Two of the works on our collaborative program with the Calgary Philharmonic Chorus were composed by the great British composer Benjamin Britten.
About Benjamin Britten
Benjamin Britten is perhaps one of the best-known British composers of the twentieth century. His early musical life was dominated by the classical masters; his mother's ambition was for him to become the "Fourth B" – after Bach, Beethoven and Brahms. He studied at the Royal College of Music in London and privately with the composer Frank Bridge.
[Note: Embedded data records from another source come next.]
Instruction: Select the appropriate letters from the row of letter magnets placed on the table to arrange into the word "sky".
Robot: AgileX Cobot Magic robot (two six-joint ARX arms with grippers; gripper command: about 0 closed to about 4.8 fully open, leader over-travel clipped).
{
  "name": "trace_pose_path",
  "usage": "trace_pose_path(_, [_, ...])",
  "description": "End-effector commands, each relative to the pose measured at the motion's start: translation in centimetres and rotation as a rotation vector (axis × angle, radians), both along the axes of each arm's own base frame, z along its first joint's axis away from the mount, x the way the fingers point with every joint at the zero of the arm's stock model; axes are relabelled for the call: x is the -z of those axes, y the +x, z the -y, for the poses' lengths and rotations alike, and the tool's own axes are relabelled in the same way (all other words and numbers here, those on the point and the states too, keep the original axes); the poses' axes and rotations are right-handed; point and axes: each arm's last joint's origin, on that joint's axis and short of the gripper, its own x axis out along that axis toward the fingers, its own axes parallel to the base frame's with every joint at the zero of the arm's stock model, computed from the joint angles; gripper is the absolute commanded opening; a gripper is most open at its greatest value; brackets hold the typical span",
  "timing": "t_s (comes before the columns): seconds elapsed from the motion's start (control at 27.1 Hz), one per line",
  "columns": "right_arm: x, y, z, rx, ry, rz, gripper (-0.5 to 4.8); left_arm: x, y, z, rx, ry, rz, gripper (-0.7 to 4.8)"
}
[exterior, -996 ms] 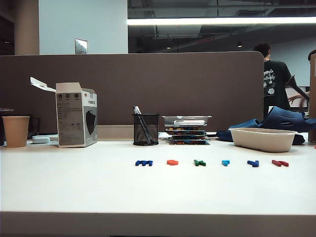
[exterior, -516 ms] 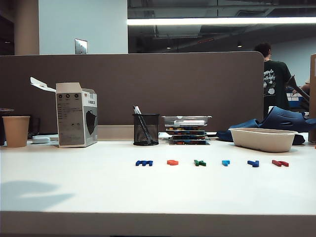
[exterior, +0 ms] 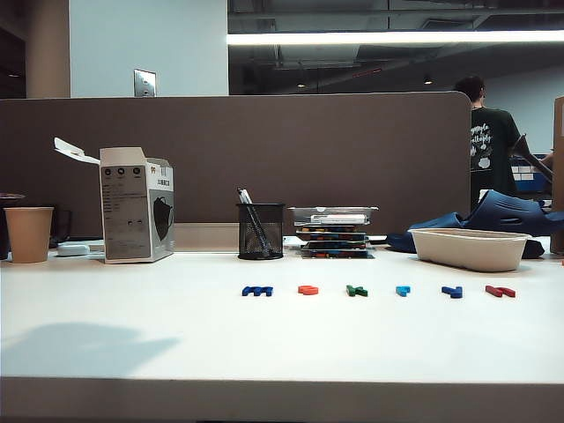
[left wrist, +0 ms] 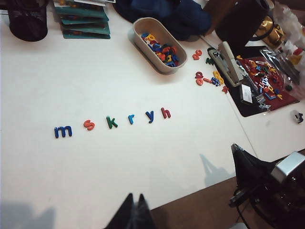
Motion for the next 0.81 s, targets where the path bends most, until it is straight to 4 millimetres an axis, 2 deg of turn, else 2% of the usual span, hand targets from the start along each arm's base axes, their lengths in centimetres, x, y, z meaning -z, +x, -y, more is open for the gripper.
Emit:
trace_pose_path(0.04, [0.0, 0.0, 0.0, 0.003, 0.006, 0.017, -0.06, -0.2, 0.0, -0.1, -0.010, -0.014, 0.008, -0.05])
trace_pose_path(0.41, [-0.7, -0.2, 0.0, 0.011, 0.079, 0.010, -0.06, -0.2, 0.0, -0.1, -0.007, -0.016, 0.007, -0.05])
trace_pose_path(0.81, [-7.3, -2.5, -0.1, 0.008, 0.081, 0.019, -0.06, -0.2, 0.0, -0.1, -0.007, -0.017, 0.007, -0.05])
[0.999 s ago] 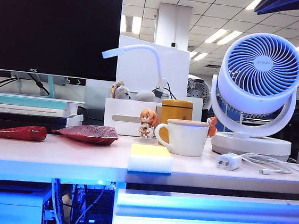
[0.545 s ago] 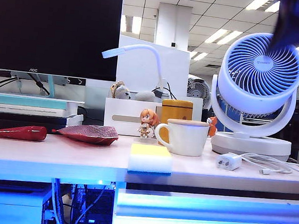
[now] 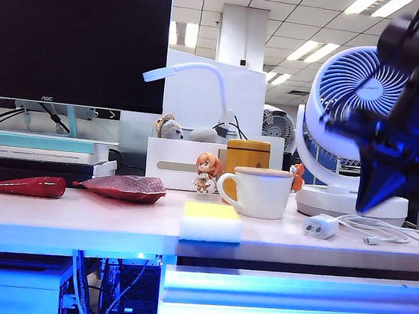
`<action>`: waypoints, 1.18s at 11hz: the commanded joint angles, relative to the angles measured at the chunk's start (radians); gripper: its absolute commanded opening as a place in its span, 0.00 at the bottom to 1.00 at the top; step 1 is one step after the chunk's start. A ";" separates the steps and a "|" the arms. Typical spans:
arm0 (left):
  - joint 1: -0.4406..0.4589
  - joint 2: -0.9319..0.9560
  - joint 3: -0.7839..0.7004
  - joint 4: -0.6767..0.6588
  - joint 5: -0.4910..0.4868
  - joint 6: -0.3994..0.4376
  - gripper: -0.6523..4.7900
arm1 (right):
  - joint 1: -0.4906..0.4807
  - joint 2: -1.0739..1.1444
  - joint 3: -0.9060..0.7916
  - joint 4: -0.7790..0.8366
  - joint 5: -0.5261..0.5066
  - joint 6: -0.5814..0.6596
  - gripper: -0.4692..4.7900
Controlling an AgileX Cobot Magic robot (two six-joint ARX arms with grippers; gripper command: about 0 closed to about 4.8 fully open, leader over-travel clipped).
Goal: Open the drawer, place the cleaning sponge inside, then close the drawer.
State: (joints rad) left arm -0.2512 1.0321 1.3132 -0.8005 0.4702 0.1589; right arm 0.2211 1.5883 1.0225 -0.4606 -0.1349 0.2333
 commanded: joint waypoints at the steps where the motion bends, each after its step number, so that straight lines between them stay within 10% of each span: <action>1: 0.000 -0.002 0.006 -0.070 0.050 0.098 0.11 | 0.002 0.048 -0.003 0.063 -0.002 -0.055 0.07; 13: 0.000 -0.003 0.006 -0.077 0.047 0.096 0.11 | 0.002 0.259 -0.003 0.131 -0.013 -0.078 0.07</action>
State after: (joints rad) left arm -0.2512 1.0317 1.3132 -0.8803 0.5125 0.2508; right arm 0.2214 1.8431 1.0176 -0.3363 -0.1505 0.1600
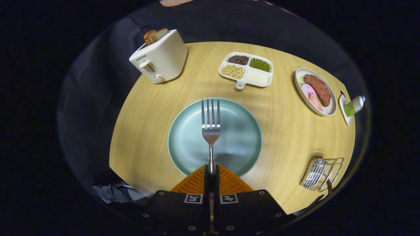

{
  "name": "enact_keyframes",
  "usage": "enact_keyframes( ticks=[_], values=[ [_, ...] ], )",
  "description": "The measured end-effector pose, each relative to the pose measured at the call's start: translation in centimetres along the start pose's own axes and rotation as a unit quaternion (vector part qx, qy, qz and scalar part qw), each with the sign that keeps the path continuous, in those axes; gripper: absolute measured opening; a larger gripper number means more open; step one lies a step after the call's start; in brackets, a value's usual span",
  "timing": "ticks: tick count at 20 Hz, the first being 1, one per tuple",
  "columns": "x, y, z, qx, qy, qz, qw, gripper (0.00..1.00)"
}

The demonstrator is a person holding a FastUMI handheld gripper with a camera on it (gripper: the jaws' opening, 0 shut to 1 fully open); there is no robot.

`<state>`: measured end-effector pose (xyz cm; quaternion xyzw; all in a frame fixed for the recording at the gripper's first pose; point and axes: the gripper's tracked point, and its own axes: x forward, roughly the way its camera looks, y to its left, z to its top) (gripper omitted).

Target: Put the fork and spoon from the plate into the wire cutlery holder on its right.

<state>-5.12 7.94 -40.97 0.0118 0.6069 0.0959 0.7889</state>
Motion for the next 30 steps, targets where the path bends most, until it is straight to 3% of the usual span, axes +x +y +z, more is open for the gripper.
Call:
enact_keyframes(
  ticks=[13,22,30],
  values=[
    [-7.9,-16.9,-7.6,0.143,-0.032,-0.083,0.986,0.05],
    [-8.3,-23.2,-11.4,0.147,0.001,-0.109,0.983,0.05],
    [-6.8,-23.5,-12.0,0.123,0.036,-0.090,0.988,0.06]
  ],
)
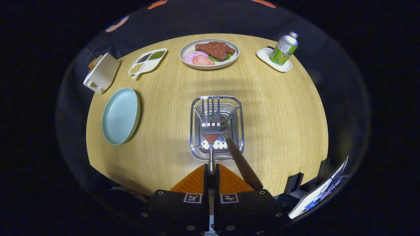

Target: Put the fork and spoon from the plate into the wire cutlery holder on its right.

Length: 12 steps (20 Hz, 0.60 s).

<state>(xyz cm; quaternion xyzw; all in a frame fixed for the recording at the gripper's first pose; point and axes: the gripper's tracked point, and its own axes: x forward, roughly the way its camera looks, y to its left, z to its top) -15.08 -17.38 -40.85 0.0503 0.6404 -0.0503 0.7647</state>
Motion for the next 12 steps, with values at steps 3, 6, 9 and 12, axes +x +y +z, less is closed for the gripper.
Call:
enact_keyframes(
  ticks=[3,6,9,12],
  values=[
    [-0.4,-0.1,0.5,0.022,-0.007,0.009,1.000,0.09],
    [-1.8,0.1,1.7,0.046,-0.035,0.024,0.998,0.13],
    [-3.9,0.4,4.1,0.071,-0.084,0.041,0.993,0.16],
    [-6.7,0.6,7.6,0.071,-0.162,0.049,0.983,0.23]
  ],
)
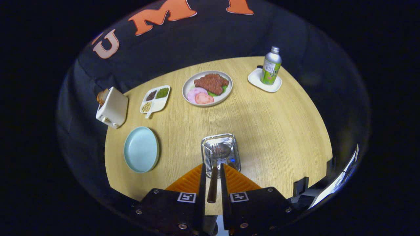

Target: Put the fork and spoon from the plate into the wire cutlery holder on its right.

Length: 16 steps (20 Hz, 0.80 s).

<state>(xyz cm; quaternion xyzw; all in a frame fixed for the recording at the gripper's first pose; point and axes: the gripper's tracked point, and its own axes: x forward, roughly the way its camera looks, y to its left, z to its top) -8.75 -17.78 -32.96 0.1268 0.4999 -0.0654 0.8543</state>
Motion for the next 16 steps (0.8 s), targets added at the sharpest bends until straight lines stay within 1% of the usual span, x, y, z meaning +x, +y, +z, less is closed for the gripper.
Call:
enact_keyframes(
  ticks=[1,2,3,5,6,7,8,9,10,12,16],
  values=[
    [-0.7,0.8,1.9,-0.003,-0.037,0.011,0.999,0.25],
    [-1.6,2.0,4.0,-0.008,-0.083,0.026,0.996,0.29],
    [-2.5,2.9,6.4,-0.010,-0.133,0.037,0.990,0.33],
    [-5.3,4.8,10.1,-0.019,-0.220,0.059,0.973,0.42],
    [-6.7,5.8,11.7,-0.028,-0.259,0.067,0.963,0.50],
    [-8.0,6.5,13.2,-0.035,-0.295,0.070,0.952,0.54],
    [-9.2,7.5,14.4,-0.040,-0.324,0.072,0.942,0.64],
    [-10.5,8.2,15.4,-0.044,-0.349,0.074,0.933,0.68],
    [-11.9,9.0,16.5,-0.049,-0.374,0.077,0.923,0.76],
    [-14.7,10.1,18.3,-0.057,-0.419,0.082,0.903,0.84],
    [-19.3,12.9,20.5,-0.060,-0.482,0.089,0.870,0.89]
  ],
)
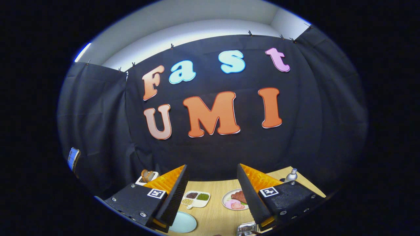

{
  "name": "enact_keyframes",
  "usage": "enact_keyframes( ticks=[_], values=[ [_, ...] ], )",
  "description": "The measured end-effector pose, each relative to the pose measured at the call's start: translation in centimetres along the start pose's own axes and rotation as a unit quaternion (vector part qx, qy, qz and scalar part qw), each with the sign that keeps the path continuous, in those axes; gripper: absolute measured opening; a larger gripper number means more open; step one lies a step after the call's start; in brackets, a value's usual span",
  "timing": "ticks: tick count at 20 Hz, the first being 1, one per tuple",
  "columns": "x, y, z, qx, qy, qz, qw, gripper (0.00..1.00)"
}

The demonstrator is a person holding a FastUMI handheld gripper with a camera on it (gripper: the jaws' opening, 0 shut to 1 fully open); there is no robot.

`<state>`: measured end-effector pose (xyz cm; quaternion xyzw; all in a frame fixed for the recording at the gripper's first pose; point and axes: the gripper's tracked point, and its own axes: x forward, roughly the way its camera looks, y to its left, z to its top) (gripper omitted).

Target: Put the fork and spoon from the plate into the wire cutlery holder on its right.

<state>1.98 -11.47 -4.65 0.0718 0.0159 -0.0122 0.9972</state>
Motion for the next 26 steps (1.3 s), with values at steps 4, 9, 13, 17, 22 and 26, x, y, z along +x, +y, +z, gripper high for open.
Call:
enact_keyframes(
  ticks=[4,9,13,17,22,26],
  values=[
    [-0.3,2.0,2.6,-0.029,-0.047,-0.004,0.998,0.89],
    [-1.0,2.1,3.0,-0.049,-0.057,-0.014,0.997,0.89],
    [-1.3,2.5,3.1,-0.043,-0.056,-0.007,0.997,0.89],
    [-1.2,2.4,3.1,-0.048,-0.056,-0.016,0.997,0.89],
    [-0.9,2.9,2.6,-0.047,-0.048,-0.011,0.998,0.89],
    [-0.8,3.8,1.9,-0.050,-0.038,-0.002,0.998,0.89]
  ],
)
Through his association with Frank Bridge, Britten discovered the music of Debussy and Ravel, as well as Schoenberg and Berg. At the same time, Britten developed a lasting hostility towards the English pastoral school represented by Vaughan Williams and Ireland, whose work he compared unfavourably with the "brilliant folk-song arrangements of Percy Grainger" (in an ironic twist, Grainger became the inspiration of many of Britten's later folk arrangements). Besides his growing attachments to the works of 20th century masters, Britten – along with his contemporary Michael Tippett – was devoted to the English music of the late 17th and early 18th centuries, in particular the work of Purcell. Britten was also heavily influenced by Gustav Mahler; Britten would incorporate many of Mahler’s popular tunes in his own compositions.
Britten's compositional output including opera, other vocal music, orchestral and chamber pieces. His first opera, Peter Grimes, premiered in 1945 and brought him considerable notoriety; he would write another 14 operas, establishing himself as one of the leading 20th-century composers in the genre. In defining his mission as a composer of opera, Britten wrote: "One of my chief aims is to try to restore to the musical setting of the English Language a brilliance, freedom and vitality that have been curiously rare since the death of Purcell". In addition to Peter Grimes, Britten's operatic output includes well-known titles such as Albert Herring, The Rape of Lucretia, and A Midsummer Night's Dream.
For our collaborative concert with the Calgary Philharmonic Chorus, we will perform Britten's Te Deum in C, and his Hymn to St. Cecilia.
Te Deum in C
The Te Deum in C is a sacred choral composition, a setting of the Te Deum on the English text from the Book of Common Prayer. Britten wrote it in 1934 between 11 July and 17 September, scored for treble solo, four-part choir (SATB) and organ. Hannah Pagenkopf, the soprano section principal for the Calgary Philharmonic Chorus, will be featured in this performance.
Hymn to St. Cecilia
Britten's Hymn to St Cecilia Op. 27 is an unaccompanied (i.e., a cappella) choral piece that sets the poetry of W. H. Auden. It was completed in 1942. For a long time Britten had wanted to compose a piece dedicated to St Cecilia. Firstly, he was born on St Cecilia's day; secondly, St Cecilia is the patron saint of music; and finally, there is a long tradition in England of writing odes and songs to St Cecilia.
The text itself follows in the tradition of odes, including an invocation to the muse: "Blessed Cecilia/Appear in visions to all musicians/Appear and inspire". Britten uses this as a refrain throughout the piece.
Luminous Voices will perform Hymn to St. Cecilia on its own; we will combine forces with the Calgary Philharmonic Chorus and organist Neil Cockburn for the Te Deum in C.